#### [BRIEF]
Which lines of the records below contain the word "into"? Copy each of them out.

═══

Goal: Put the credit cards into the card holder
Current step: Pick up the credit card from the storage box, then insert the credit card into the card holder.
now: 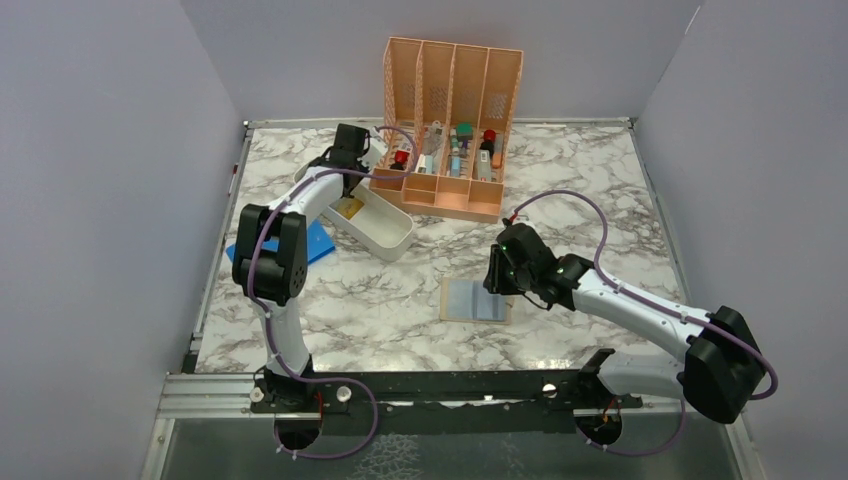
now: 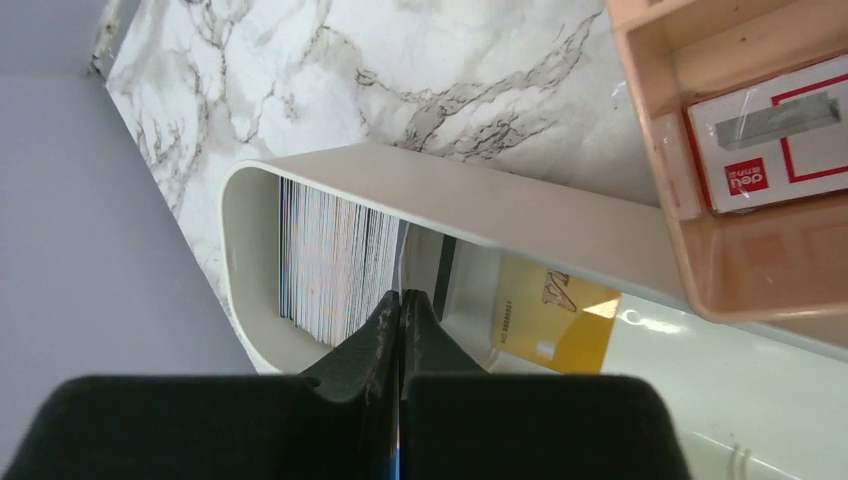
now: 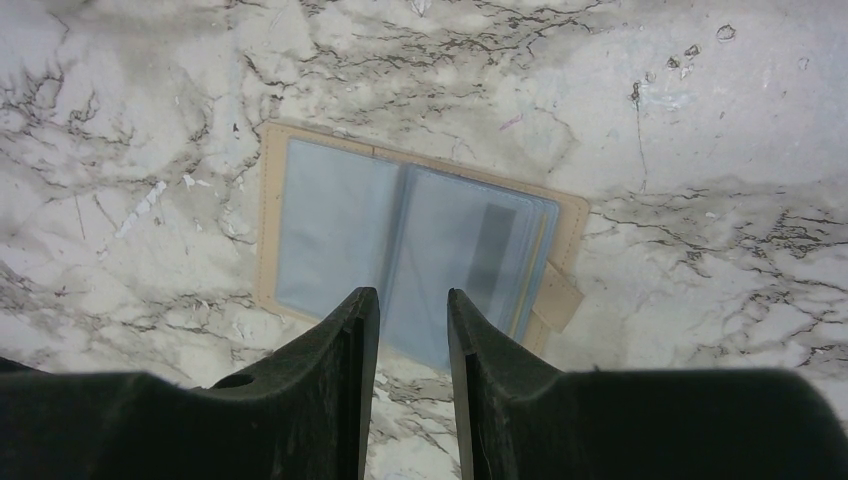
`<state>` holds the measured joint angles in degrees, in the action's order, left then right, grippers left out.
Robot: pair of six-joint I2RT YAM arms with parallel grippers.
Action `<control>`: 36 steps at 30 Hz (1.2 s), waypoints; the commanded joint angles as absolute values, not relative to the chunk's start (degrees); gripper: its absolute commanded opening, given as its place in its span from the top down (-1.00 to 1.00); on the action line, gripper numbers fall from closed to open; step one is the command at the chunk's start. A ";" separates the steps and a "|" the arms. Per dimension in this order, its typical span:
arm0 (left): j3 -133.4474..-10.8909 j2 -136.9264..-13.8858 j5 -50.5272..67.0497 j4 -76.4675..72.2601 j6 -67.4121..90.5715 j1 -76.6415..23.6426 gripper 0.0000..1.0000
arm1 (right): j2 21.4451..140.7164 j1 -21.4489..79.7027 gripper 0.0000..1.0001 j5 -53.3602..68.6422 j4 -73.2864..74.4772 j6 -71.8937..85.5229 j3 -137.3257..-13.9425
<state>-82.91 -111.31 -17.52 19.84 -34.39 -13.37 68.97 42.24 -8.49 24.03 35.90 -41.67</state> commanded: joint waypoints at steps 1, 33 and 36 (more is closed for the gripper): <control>-87.63 -106.67 -13.55 24.25 -27.84 -13.23 1.00 | 67.39 41.79 0.26 -7.95 23.09 35.24 -41.97; -55.48 -76.57 33.24 3.11 36.43 -23.90 1.00 | 65.11 41.49 0.25 -7.82 25.40 38.39 -38.59; -50.98 -75.95 29.46 0.12 38.78 -29.18 1.00 | 66.40 41.40 0.25 -7.24 24.85 38.88 -38.21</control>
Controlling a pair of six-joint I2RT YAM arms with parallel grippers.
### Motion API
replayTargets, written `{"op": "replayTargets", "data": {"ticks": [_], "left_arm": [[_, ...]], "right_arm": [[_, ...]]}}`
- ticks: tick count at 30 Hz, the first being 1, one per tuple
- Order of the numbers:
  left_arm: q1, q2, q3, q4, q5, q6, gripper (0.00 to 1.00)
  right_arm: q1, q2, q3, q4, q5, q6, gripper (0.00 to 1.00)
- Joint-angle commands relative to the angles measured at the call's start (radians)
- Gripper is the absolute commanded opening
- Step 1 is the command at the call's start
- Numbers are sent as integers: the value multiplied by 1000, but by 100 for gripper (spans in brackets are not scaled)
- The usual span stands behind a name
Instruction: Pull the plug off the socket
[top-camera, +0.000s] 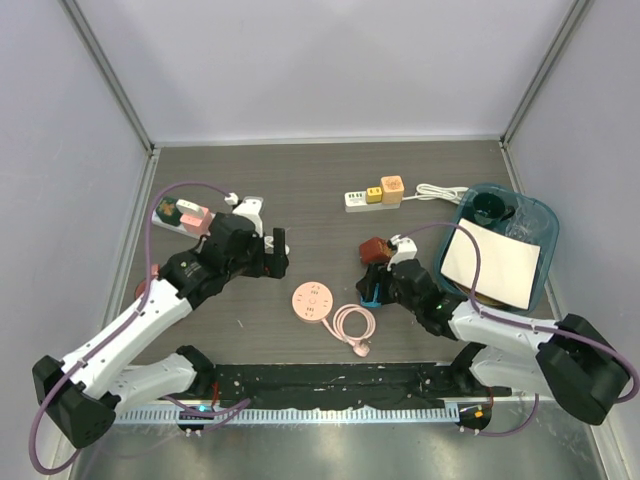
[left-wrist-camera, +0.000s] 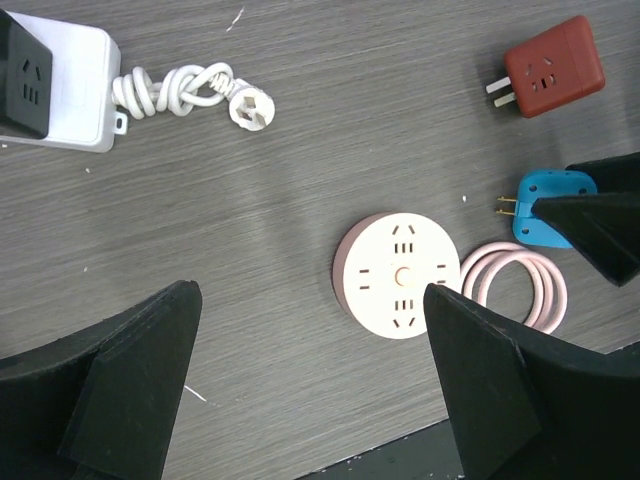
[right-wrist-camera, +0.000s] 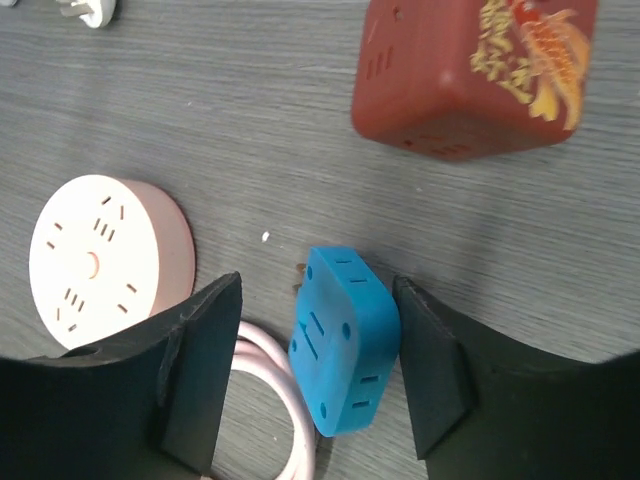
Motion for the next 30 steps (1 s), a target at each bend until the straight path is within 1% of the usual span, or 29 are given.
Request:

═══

#### [FINISHED EXERCISE]
Goal: Put the credit cards into the card holder
Current step: Pick up the credit card from the storage box, then insert the credit card into the card holder.

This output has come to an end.